### [Directions for this task]
Look through the listing below and work out how many of its lines hold the word "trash". Give only the number.
------------------------
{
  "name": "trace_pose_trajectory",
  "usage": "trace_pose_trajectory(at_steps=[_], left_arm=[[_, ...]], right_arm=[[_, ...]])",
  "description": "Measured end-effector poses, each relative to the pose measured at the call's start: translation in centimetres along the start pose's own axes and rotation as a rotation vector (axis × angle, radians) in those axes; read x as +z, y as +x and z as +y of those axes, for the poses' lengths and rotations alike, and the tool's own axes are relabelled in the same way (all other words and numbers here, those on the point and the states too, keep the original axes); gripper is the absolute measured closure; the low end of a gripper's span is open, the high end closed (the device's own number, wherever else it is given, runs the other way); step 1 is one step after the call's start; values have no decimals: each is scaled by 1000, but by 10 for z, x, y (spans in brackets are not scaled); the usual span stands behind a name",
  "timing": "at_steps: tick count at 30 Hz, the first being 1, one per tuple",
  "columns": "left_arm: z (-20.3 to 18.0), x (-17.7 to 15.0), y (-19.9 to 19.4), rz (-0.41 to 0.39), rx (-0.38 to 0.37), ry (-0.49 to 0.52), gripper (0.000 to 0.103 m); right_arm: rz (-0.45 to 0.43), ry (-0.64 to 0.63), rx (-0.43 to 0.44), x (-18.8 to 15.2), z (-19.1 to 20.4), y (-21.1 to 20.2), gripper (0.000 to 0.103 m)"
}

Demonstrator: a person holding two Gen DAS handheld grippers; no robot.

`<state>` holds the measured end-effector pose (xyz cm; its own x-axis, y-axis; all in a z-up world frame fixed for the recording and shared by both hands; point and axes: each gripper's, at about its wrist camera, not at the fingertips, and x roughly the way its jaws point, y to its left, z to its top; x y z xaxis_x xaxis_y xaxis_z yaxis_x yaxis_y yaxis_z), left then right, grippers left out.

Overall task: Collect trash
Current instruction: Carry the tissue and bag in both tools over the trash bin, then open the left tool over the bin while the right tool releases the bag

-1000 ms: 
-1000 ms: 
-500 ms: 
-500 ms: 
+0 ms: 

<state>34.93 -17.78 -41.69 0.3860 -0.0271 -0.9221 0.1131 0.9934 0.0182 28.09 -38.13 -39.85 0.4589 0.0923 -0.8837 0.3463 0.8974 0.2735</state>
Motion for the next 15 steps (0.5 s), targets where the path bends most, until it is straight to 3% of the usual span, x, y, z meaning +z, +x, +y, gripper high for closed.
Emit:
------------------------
### [Final answer]
2